If tap water reeks of human feces or gasoline, the Costa Rican Water and Sewer Institute (AyA) assumes people probably won’t drink it.

But if it doesn’t smell bad and yet is polluted – say, by certain agrochemicals or hydrocarbons – then what happens?

Absolutely nothing, according to Darner Mora, director of AyA’s National Water Laboratory, unless someone specifically requests testing, or an emergency requires it.

It’s a scary state of affairs, he said, acknowledging that Costa Rica has no system in place for detecting chemical contaminants in its water supply. It’s especially scary when one considers that a single gallon of gasoline (3.7 liters) seeping from a leaky tank can contaminate almost 50 million liters of water.

AyA currently boasts 97.5% of Costa Rican residents have access to water in their households, thanks in large part to the institute’s services, but a study in 2004, conducted by Costa Rican scientists titled, “The Environmental Agenda for Water in Costa Rica,” found that 40% or more was not potable. The causes included chemical and sewage contamination.

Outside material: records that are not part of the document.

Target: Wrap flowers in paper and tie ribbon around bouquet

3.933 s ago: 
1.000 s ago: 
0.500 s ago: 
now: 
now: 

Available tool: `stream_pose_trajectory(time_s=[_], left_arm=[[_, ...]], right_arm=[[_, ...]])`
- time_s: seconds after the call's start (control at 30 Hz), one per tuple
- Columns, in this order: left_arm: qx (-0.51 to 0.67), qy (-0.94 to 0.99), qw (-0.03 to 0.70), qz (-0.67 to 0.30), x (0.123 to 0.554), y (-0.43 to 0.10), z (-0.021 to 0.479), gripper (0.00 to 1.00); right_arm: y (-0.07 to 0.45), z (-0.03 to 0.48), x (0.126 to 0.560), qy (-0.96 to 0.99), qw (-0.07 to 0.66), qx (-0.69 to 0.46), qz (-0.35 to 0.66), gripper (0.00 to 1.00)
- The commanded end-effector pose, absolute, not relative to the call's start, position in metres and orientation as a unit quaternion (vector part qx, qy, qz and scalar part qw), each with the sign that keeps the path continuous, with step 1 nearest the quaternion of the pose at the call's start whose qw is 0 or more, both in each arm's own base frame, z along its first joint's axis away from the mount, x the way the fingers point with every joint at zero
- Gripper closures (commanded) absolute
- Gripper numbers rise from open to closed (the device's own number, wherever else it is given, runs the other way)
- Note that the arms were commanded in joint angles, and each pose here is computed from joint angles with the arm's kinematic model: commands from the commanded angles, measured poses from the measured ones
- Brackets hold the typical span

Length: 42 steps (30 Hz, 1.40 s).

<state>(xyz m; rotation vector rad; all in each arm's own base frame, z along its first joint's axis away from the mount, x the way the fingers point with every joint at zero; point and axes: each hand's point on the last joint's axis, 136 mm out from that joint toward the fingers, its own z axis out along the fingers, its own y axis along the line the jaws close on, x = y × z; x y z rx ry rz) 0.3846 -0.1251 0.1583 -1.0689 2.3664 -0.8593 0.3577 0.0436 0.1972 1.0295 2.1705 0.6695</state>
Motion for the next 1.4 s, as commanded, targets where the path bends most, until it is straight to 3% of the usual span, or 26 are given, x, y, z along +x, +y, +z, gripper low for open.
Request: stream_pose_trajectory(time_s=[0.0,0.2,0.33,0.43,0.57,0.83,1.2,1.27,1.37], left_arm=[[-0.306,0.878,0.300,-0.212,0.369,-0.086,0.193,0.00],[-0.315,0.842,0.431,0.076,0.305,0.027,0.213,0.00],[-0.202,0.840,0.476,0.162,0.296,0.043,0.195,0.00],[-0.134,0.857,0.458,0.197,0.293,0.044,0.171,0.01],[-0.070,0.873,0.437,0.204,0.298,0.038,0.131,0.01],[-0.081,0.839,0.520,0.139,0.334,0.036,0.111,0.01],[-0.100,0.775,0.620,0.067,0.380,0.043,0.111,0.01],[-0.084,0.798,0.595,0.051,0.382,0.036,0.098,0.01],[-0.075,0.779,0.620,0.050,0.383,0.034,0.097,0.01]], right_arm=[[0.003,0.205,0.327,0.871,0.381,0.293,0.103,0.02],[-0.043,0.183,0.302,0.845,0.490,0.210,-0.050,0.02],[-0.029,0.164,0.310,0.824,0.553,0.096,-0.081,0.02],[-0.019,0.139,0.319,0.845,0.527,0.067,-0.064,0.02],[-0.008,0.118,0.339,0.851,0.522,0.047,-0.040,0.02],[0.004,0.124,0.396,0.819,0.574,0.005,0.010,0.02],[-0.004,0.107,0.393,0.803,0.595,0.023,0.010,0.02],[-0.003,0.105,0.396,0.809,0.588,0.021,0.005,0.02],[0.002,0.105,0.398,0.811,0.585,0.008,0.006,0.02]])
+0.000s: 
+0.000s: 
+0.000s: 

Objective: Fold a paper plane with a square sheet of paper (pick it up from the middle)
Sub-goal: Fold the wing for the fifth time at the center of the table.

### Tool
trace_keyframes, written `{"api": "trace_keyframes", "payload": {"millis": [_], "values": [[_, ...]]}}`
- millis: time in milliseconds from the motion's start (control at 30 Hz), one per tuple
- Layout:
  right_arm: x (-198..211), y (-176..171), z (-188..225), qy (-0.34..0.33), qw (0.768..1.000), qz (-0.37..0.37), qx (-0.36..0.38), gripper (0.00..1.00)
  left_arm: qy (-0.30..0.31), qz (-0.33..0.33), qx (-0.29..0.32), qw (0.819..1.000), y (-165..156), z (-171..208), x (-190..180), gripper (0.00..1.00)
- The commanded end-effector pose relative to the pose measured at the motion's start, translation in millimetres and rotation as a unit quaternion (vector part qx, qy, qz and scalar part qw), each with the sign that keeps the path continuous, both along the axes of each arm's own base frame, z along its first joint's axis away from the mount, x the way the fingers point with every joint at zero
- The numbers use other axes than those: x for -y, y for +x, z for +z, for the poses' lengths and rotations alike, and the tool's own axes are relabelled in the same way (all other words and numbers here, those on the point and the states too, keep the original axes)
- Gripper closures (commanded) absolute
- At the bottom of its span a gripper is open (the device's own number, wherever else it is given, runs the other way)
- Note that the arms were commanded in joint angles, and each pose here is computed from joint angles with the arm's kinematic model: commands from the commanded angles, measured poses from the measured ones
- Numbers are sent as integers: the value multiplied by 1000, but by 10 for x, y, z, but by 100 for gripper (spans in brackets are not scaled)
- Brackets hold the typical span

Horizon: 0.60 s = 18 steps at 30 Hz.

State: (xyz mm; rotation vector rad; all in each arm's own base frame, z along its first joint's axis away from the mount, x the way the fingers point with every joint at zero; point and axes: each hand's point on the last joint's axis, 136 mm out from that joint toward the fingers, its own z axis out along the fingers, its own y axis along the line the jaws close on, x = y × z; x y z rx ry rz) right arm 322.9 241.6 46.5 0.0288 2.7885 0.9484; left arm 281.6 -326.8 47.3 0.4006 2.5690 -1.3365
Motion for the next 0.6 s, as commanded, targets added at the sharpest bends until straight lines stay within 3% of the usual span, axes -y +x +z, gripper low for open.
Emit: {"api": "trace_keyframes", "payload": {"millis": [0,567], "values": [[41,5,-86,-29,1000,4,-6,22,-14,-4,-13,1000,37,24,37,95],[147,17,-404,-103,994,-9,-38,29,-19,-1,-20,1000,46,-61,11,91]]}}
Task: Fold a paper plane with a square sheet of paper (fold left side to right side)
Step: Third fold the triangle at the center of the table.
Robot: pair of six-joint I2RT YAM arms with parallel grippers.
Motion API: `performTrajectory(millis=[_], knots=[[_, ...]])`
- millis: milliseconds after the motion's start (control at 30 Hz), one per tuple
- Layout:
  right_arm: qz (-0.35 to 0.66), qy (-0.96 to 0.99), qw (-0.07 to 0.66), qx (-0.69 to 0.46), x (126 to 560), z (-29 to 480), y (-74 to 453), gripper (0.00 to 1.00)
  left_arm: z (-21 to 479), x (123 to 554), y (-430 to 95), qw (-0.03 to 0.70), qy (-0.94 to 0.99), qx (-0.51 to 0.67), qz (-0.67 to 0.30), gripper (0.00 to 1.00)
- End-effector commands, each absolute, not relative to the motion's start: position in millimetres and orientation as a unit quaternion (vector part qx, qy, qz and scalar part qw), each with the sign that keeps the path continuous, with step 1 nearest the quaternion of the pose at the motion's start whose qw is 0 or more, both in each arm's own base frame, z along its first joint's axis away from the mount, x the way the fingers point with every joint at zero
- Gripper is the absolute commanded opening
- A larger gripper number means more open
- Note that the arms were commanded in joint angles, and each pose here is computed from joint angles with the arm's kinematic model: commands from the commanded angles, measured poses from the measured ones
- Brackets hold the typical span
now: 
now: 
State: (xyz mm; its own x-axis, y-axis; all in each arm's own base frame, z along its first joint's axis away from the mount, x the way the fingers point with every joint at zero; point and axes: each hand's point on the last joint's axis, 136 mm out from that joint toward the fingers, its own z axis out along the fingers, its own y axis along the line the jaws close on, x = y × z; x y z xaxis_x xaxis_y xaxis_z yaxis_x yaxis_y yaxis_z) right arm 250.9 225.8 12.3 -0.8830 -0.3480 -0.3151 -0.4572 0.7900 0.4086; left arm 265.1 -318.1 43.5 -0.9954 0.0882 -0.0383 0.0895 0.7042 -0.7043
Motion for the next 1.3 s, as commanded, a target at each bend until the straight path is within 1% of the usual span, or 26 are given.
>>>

Decades ago, the leading pollution problem was fecal material – typical of developing nations, Mora said. Chlorination has since largely eliminated the threat – and detection systems have been in place for years on all of the country’s major water supplies.

Even though an estimated 97% of the country’s blackwater, or water mixed with waste from the toilet, continues to be dumped into the rivers and streams without treatment, Mora said the country’s most serious problem emanates from sprouting industrial plants and factories, and agrochemicals from coffee and pineapple plantations (TT,March 9).

“Our main concern is industrial contaminants, chemicals and hydrocarbons,” he said, citing several recent incidents of chemical contamination, including the 2004 gasstation leak in Barreal de Heredia, north of San José, that had the potential to contaminate the water supply for upwards of 320,000 people and which has yet to be fully resolved.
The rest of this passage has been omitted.